Bitcoin is a type of cryptocurrency which is digital in nature, which means it’s totally virtual and accessible online. It was created in 2009 by Satoshi Nakamoto and is considered as a collection of computers which run its code and is a mode of electric payment. 

Since its development, it has been a source of inspiration for the creation of many other similar cryptocurrency chains which are considered as altcoin systems. Bitcoin is created, distributed, trades and stored using a decentralized ledger system, known as a blockchain.

How does Bitcoin Work?

Understanding Bitcoin for beginners can be a little tedious as it is a complex design, however it is not as complicated as one may think. The main idea behind Bitcoin is a blockchain, which is a public digital system that records transactions in many places simultaneously. 

The Bitcoin is stored in digital wallet applications available on computer and smartphone devices. Small installments are allowed to be stored for users with the remainder being stored in offline wallets. This ensures safety from any kind of malware and keeps the user;s wallet secure.

People can send Bitcoin to others via bitcoin wallet to wallet transfer and can also trade them. This is done through a transfer request made by a user’s bitcoin address in a customer’s wallet to the vendor’s bitcoin address. A small fee is charged during each bitcoin transaction which is paid to someone known as a bitcoin miner. 

What is the Relevancy of Crypto Accountancy?

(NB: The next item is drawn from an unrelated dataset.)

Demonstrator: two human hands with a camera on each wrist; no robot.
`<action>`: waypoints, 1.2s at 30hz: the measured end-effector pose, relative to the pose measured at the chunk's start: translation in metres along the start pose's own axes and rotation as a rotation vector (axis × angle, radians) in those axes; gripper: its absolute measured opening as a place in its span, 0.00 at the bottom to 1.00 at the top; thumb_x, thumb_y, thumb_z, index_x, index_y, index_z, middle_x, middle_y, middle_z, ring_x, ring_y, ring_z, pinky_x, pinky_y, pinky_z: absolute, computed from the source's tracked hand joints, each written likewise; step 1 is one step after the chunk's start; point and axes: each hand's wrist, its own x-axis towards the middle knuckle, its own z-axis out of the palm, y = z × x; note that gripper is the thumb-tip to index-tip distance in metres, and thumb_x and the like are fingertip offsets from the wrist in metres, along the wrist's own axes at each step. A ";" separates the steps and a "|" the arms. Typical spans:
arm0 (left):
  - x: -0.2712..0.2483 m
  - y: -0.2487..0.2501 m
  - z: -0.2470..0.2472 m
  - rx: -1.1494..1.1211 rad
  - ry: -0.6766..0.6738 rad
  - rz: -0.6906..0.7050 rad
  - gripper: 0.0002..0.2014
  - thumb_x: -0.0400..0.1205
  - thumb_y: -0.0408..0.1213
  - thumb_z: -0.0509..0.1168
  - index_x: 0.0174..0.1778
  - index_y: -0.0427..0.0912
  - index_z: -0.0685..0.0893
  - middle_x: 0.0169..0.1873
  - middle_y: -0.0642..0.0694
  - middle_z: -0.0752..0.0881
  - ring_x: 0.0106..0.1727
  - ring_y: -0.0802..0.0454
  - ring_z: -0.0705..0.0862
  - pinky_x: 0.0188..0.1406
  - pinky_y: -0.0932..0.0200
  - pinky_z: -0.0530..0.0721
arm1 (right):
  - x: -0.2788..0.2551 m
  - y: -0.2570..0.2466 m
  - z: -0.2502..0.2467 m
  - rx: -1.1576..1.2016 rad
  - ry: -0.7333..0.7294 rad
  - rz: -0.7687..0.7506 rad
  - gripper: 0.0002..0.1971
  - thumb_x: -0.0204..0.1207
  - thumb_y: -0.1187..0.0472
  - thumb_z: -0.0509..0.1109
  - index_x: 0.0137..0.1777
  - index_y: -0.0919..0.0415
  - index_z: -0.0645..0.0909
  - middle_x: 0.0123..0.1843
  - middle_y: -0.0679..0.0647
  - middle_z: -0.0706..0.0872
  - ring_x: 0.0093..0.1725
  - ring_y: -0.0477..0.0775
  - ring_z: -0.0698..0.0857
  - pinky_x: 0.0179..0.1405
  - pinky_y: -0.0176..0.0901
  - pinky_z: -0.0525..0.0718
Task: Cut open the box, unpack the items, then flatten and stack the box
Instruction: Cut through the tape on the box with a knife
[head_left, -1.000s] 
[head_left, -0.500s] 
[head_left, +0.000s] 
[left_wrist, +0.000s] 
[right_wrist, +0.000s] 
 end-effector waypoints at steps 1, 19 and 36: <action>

Crypto accounting is the application of accounting and audit principles where evaluation, deploying and using cryptocurrency based public assurance networks. There are three main aspects of building accounting systems. They are

  1. Transparency

A very important pillar of crypto and bitcoin accountants. It allows stakeholders within the system to hold one another accountable. It ensures that there is verification of transactions which gives its users the confidence to trust the system and know that an audit would be available in case of any errors, fraud or dispute.

  1. Redundancy

This ensures immediate action and resolution if there is a prediction of an impending mishap as well as identifying what went wrong after an error has taken place. This tedious job is carried out by accountants and auditors which ensure thorough systematic review allowing users to rely on them for the same.

  1. Tamper Resistance

Both redundancy and tamper resistance tend to coincide with one another in this process since redundancy ensures preventing bad actors from exploiting a transactional history. Tamper resistance however assures users that the amalgamation of the two are not for nothing and that the transactional history stays true to economic reality. 

Cryptocurrency is still a relatively new concept and although transactions can be made and used as a medium of exchange, it cannot yet be considered equivalent to cash currency since it is not readily available to be exchanged for goods and services and as a result, are not widely accepted as a legal tender. There is still a long way to go but the future is certainly digital money.